動物園の前にあったレストランで子どもらにアイスクリームを食べさせ、タカギ君は「早く帰ろう、もう帰ろう」と思ったことでした。

帰りのバスを降りて家までの帰り道、リトゥが「MICAアンティー、モモは食べなくていいの?」と聞く。バカな、もう家は目と鼻の先だ。こんなところで買い食いするかっツーの。「おばさんね、トイレに行きたいから、早く帰りたいのよ」というと、子どもらはあきらめたのか、黙ってついてきた。

●子どもが天使だというのはウソだ!?
し、しかし、信じられないことに、途中の雑貨屋でチャウチャウ(ベビースターラーメンみたいな乾麺)を2つ買って道道食ってるじゃないか!おまえたち!なんで買い食いできるような金持ってんだ!(ネパールの子供たちにはお小遣いというモノは基本的にない。必要なときに必要なだけ親からもらうのがシステム。)その金どうやって手に入れた!

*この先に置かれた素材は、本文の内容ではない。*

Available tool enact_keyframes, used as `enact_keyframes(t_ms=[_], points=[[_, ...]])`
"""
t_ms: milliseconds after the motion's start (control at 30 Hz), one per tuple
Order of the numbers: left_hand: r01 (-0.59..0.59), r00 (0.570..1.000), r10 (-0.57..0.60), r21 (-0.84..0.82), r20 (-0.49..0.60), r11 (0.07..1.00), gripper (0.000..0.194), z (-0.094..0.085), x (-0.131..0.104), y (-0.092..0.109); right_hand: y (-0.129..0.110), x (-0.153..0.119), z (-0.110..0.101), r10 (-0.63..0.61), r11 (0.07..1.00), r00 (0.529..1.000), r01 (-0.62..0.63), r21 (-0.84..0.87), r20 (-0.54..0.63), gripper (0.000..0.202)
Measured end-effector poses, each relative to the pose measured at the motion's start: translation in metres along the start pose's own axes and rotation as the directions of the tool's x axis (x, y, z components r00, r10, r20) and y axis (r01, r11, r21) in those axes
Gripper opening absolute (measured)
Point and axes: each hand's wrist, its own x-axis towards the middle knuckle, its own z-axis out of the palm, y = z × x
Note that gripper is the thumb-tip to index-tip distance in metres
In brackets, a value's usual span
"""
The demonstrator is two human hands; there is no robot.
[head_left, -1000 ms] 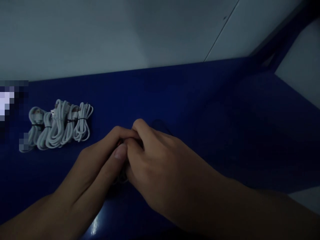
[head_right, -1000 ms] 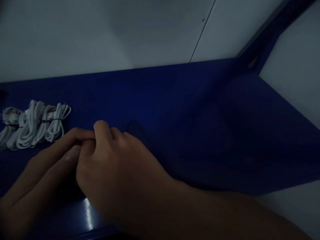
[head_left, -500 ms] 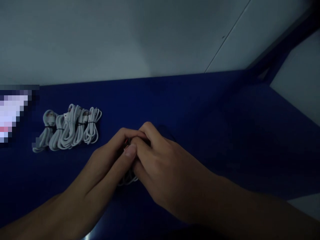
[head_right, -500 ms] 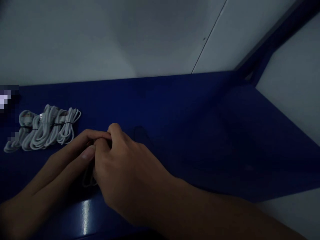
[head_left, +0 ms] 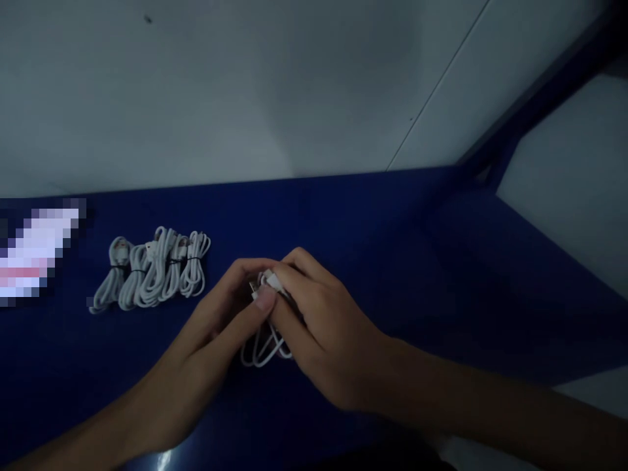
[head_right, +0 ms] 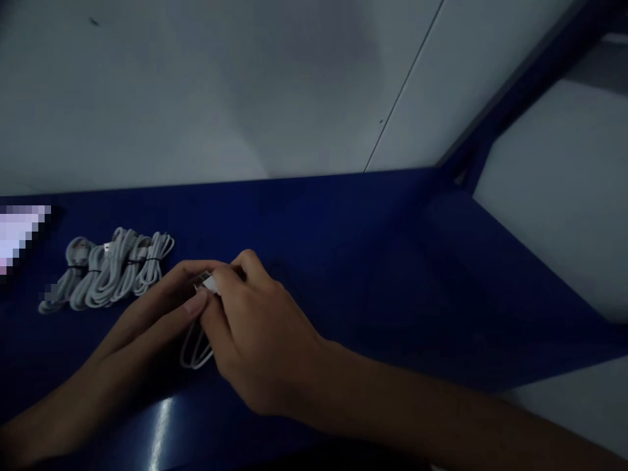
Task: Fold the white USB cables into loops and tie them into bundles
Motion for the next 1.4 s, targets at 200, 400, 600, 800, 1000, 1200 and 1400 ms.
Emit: enact_keyframes(t_ms=[200, 400, 600, 800, 1000, 1200, 1400], points=[[-0.044, 0.999, 0.032, -0.336, -0.043, 0.941, 0.033, -0.003, 0.006, -0.01, -0.008, 0.015, 0.003, -0.048, 0.997, 0.981, 0.057, 0.043, -0.188, 0.037], [-0.086, 0.995, 0.094, -0.303, 0.014, 0.949, 0.034, -0.003, 0.013, -0.011, 0.006, 0.014, 0.01, -0.174, 0.974, 0.95, 0.205, 0.098, -0.26, 0.029], [-0.075, 0.997, 0.074, -0.222, -0.015, 0.972, 0.043, -0.004, 0.008, -0.017, 0.016, 0.004, 0.01, -0.22, 0.959, 0.957, 0.247, 0.137, -0.187, 0.026], [-0.113, 0.993, 0.109, -0.101, -0.045, 0.989, 0.03, -0.01, 0.01, -0.017, 0.012, 0.005, 0.01, -0.272, 0.931, 0.944, 0.308, 0.198, -0.189, 0.034], [-0.165, 0.983, 0.158, -0.072, -0.096, 0.984, 0.018, -0.005, 0.012, -0.01, 0.012, 0.005, 0.011, -0.236, 0.918, 0.952, 0.284, 0.277, -0.193, 0.043], [-0.159, 0.985, 0.147, -0.152, -0.087, 0.975, 0.029, -0.005, 0.012, -0.012, 0.014, 0.006, 0.011, -0.123, 0.896, 0.972, 0.195, 0.399, -0.199, 0.047], [-0.149, 0.988, 0.142, -0.161, -0.056, 0.976, 0.034, -0.007, 0.01, -0.014, 0.012, 0.009, 0.01, -0.022, 0.814, 0.991, 0.093, 0.574, -0.129, 0.046]])
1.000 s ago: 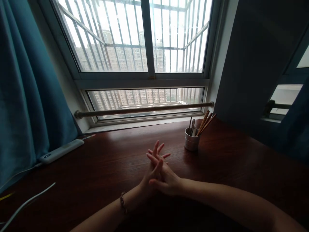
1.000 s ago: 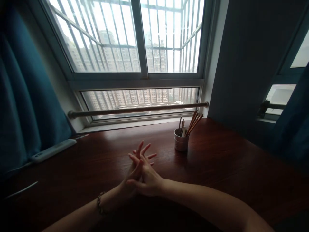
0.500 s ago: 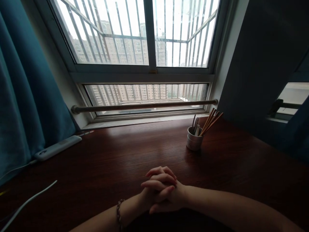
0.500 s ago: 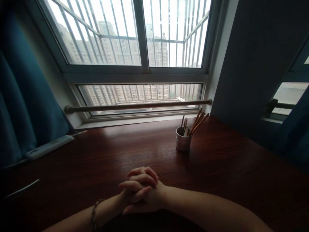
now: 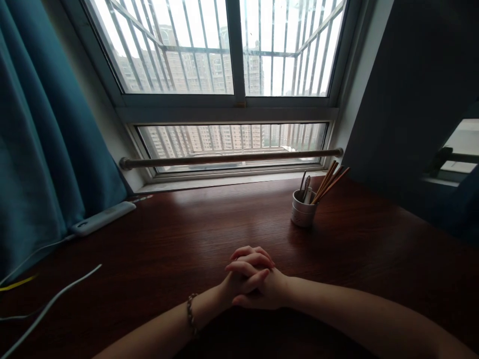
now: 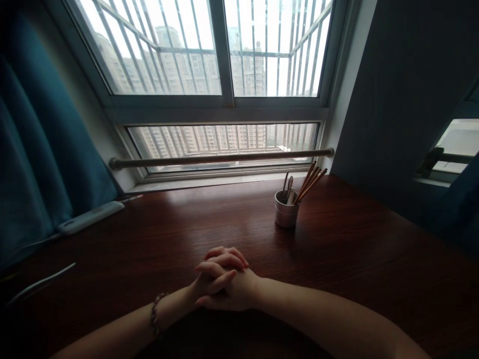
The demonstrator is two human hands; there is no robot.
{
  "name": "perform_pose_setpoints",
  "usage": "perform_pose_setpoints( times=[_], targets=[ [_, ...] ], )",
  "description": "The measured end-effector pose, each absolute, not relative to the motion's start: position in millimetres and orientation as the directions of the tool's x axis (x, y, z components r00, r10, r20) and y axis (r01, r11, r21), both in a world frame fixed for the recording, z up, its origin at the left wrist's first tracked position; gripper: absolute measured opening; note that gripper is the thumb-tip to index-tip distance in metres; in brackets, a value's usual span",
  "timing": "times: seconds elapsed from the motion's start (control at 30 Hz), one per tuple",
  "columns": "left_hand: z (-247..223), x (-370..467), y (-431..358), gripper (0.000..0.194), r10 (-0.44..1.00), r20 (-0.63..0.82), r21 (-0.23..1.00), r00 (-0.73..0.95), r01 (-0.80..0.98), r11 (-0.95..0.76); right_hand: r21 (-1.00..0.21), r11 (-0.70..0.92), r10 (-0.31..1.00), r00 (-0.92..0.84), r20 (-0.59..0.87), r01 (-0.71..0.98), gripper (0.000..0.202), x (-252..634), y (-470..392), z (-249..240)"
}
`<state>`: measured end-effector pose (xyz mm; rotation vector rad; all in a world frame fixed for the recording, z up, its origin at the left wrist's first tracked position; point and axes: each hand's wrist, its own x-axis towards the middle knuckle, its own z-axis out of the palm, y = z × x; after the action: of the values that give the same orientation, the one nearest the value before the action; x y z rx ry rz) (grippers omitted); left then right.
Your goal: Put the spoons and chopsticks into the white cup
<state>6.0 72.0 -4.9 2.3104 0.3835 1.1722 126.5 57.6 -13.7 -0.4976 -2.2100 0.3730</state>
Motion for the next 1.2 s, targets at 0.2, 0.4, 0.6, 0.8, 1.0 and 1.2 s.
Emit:
perform_pose_setpoints(
  times=[0.2, 0.4, 0.6, 0.8, 1.0, 1.2],
  targets=[
    [-12.3, 7.0, 74.5, 0.023, 0.366, 0.745, 0.425, 0.558, 0.026, -0.905, -0.407, 0.872, 0.485, -0.586, 0.649, 0.271, 0.059, 127.7, 57.6, -14.0],
    [-30.8, 8.2, 80.6, 0.017, 0.351, 0.846, 0.358, 0.4, 0.061, -0.932, -0.413, 0.876, 0.476, -0.584, 0.657, 0.25, 0.06, 127.2, 58.2, -14.6],
    [-24.5, 6.8, 76.9, 0.018, 0.482, 0.668, 0.613, 0.567, -0.051, -0.788, -0.423, 0.873, 0.48, -0.579, 0.659, 0.242, 0.06, 126.7, 58.6, -15.3],
    [-26.4, 3.7, 80.0, 0.02, 0.465, 0.656, 0.65, 0.594, -0.131, -0.749, -0.427, 0.866, 0.492, -0.588, 0.642, 0.259, 0.061, 127.6, 58.6, -14.2],
    [-26.9, 4.7, 79.7, 0.018, 0.471, 0.662, 0.638, 0.583, -0.108, -0.763, -0.42, 0.873, 0.481, -0.581, 0.657, 0.247, 0.059, 126.4, 58.1, -14.6],
    [-21.2, 4.3, 77.4, 0.017, 0.494, 0.617, 0.668, 0.613, -0.076, -0.74, -0.425, 0.87, 0.485, -0.577, 0.656, 0.249, 0.059, 126.8, 57.4, -15.4]
  ],
)
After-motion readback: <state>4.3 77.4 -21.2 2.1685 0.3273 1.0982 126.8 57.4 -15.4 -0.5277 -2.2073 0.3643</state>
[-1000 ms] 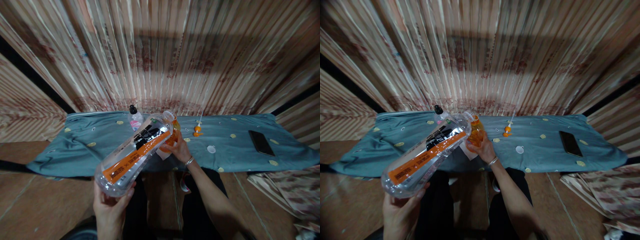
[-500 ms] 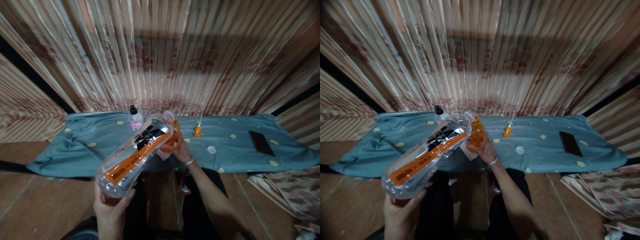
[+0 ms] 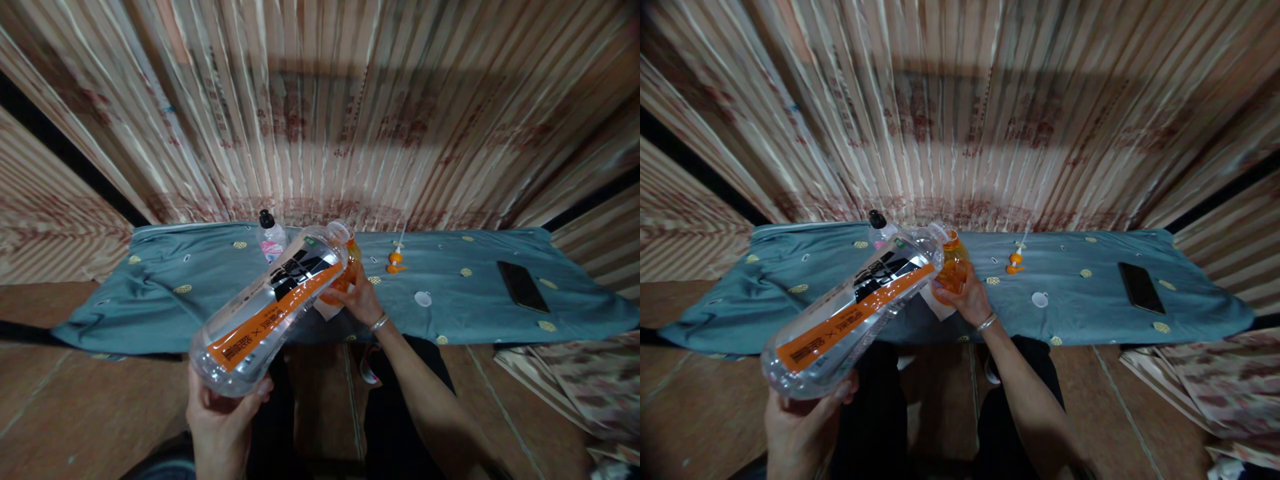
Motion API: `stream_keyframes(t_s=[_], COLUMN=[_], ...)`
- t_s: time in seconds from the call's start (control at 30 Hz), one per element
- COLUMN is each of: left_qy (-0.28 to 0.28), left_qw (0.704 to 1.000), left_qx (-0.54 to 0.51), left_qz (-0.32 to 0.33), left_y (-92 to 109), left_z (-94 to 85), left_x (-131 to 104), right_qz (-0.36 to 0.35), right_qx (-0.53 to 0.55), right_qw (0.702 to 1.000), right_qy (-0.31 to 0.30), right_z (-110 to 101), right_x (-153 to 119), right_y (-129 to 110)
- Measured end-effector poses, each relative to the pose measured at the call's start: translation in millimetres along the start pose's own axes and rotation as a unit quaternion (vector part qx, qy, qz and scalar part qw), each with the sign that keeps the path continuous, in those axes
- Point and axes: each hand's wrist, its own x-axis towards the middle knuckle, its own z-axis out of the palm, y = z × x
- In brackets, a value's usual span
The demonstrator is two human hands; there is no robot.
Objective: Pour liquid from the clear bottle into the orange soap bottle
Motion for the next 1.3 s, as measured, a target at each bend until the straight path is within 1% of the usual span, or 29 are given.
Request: stream_keyframes(t_s=[0.13, 0.27, 0.43, 0.57, 0.7, 0.87, 1.03, 1.13, 1.3], left_qy=[0.012, 0.009, -0.015, -0.023, -0.025, -0.026, -0.009, -0.011, 0.003], left_qw=[1.0, 1.0, 1.0, 1.0, 0.999, 0.999, 1.0, 1.0, 1.0], left_qx=[-0.007, -0.011, -0.002, -0.002, -0.001, -0.005, -0.003, -0.008, -0.009], left_qz=[-0.005, -0.005, 0.02, 0.019, 0.028, 0.02, 0.016, 0.017, -0.011], left_y=[1.5, -0.2, -5.5, -6.0, -4.4, -3.1, -4.1, -2.3, 3.9], left_z=[1.8, 0.3, -6.6, -8.7, -7.9, -6.7, -5.2, -2.9, 2.2], left_x=[-1.5, -0.8, 4.7, 6.8, 5.6, 4.6, 4.9, 3.4, -1.7], right_qz=[-0.002, 0.005, 0.004, 0.004, 0.008, 0.012, 0.012, 0.013, 0.009], right_qx=[0.002, 0.005, 0.012, 0.013, 0.012, 0.021, 0.018, 0.012, -0.001], right_qw=[1.0, 1.0, 1.0, 1.0, 1.0, 1.0, 1.0, 1.0, 1.0], right_qy=[-0.003, -0.005, -0.007, -0.003, -0.004, -0.011, -0.012, -0.009, -0.001], right_z=[-0.8, -1.0, -0.7, 0.0, 0.0, -1.2, -1.4, -0.9, -0.4], right_x=[0.2, 0.4, 0.5, 1.1, 1.6, 1.5, 1.4, 1.5, 1.5], right_y=[-0.1, -0.1, 1.0, 1.8, 0.9, -0.8, 0.2, 1.1, 0.6])
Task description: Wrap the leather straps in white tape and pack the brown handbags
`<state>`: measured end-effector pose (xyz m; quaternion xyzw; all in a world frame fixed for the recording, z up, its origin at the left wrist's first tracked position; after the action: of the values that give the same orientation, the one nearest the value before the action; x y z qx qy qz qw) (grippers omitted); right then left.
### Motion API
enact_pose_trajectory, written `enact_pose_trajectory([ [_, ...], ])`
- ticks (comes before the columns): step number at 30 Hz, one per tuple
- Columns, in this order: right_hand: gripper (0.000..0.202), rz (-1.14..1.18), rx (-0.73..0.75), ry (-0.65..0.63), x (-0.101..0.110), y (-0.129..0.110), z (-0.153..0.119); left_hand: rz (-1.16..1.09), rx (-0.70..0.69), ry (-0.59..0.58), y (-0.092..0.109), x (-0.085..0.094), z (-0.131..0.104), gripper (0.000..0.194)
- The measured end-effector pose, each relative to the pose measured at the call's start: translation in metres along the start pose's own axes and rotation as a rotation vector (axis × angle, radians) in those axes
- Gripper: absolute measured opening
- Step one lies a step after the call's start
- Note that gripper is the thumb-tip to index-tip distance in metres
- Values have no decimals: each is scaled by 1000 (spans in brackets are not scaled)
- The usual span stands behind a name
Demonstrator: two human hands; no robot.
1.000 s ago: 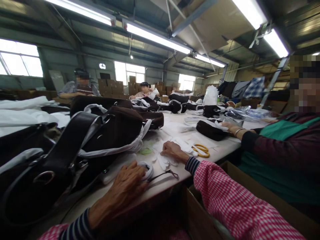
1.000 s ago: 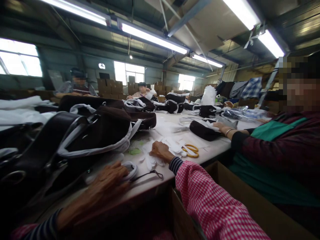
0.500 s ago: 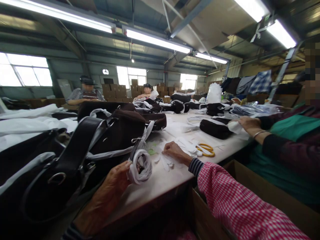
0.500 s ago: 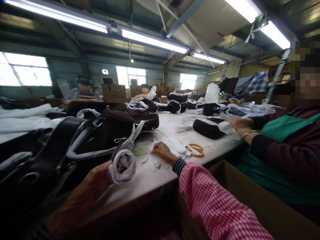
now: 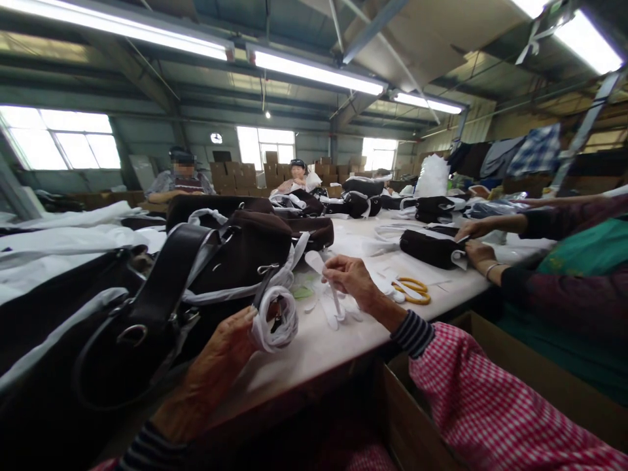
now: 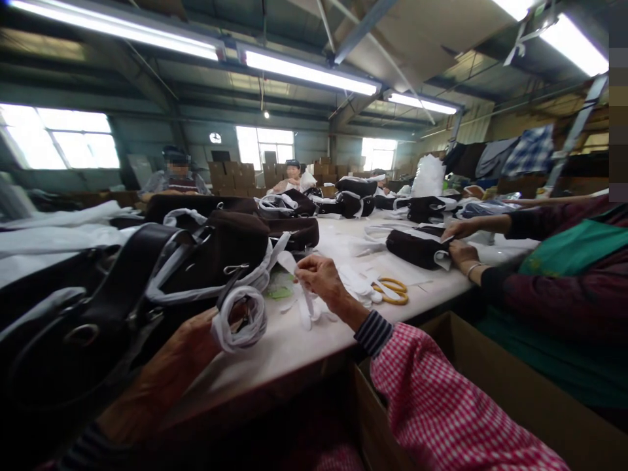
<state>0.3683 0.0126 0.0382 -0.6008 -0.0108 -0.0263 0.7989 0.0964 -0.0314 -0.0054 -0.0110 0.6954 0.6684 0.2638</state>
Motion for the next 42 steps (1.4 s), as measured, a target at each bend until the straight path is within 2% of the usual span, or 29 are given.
enact_pose_trajectory([
  [3,21,-73,51,-168,-12,-10,-18,62,-11,-28,3,-3,7,33],
  [8,13,-265,162,-243,-20,-7,-26,101,-1,-62,8,-10,13,32],
  [10,12,-292,135,-289,-21,-5,-27,132,-3,-55,8,-12,13,31],
  [13,13,-215,-12,-337,-28,-5,-31,214,-19,-73,8,-13,13,35],
  [16,11,-57,-175,-326,-37,-6,-36,322,-70,-133,7,-15,12,35],
  [19,11,27,-270,-328,-45,-1,-39,449,-151,-169,11,-19,10,30],
  [23,18,112,-361,-260,-47,8,-44,609,-230,-125,20,-24,8,29],
  [26,21,156,-369,-174,-50,9,-50,685,-232,-114,20,-25,8,31],
  [32,31,326,-265,-131,-65,11,-56,660,-162,-192,11,-25,14,37],
  [34,32,334,-263,-157,-63,12,-58,754,-197,-164,11,-24,15,34],
  [37,35,242,-298,-298,-48,10,-63,1019,-290,-103,12,-23,19,26],
  [39,38,164,-367,-364,-33,10,-69,1152,-345,-129,8,-23,23,20],
  [42,37,131,-492,-366,-12,16,-81,1297,-404,-194,-10,-24,31,9],
])
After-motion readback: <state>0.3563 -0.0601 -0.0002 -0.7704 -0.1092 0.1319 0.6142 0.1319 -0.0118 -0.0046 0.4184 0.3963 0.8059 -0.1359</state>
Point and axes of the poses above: each hand's wrist, its own z-axis towards the middle knuckle, its own x-axis out of the back of the hand, y = z × x, the point moved 1 cm from there along z, towards the middle knuckle, and after that the axes turned 2 degrees about z, right-handed, at the moved point
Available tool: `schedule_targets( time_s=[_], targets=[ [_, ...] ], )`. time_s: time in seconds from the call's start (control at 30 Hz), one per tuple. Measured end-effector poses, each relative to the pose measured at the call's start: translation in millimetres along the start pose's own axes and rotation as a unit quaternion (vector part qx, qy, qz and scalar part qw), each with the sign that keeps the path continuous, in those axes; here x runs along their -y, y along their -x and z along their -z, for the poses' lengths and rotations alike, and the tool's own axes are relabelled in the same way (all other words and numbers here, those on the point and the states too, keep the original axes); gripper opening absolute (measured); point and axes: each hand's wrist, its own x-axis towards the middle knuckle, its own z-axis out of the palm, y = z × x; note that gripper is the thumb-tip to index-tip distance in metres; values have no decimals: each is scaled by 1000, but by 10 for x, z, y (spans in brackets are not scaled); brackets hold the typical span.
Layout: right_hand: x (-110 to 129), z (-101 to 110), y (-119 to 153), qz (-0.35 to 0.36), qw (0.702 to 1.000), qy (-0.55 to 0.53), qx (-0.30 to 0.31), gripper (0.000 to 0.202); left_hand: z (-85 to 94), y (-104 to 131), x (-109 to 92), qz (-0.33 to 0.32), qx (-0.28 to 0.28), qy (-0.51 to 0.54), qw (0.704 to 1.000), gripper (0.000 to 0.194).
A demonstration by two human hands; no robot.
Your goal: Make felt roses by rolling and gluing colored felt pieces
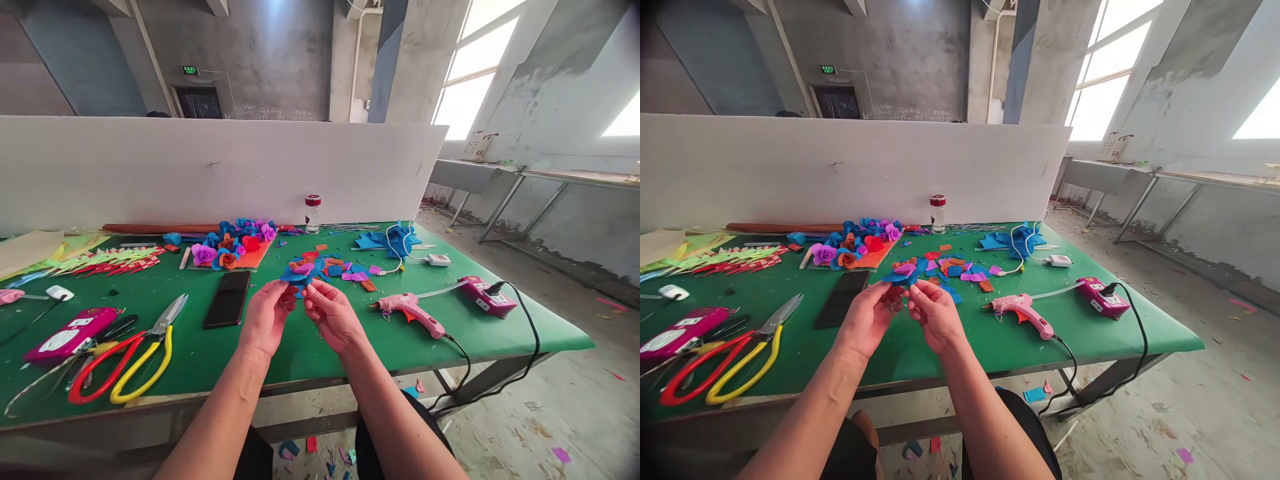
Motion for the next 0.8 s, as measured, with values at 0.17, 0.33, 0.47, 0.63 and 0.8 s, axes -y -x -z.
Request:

……この時、ふっと、タカギ君の頭によぎった。子供たち、動物園の入園料ぐらいの金は、家の人からもらったのじゃないかしら?と。

前回踊りのプログラムを見に連れて行ったときに、帰り際、リトゥが「これ、お母さんから預かったお金なの。」と言って、50Rs.くらいを渡してくれたことがある。今回もそういうお金があったかもしれない、という線は濃厚である。しかし、今回はそうして手渡されたお金はなかった。まあ、今回の動物園グムネは、タカギ君が「行く?」と聞いたものだから、基本的にはタカギ君がサウニーでいいのだけど、それにしても、それにしても……

「おまえたち、親からもらったお金、ガメただろ。」

子どもってヤツは、どこに行ってもこういう小ずるいところがあるもんなんですかねえ?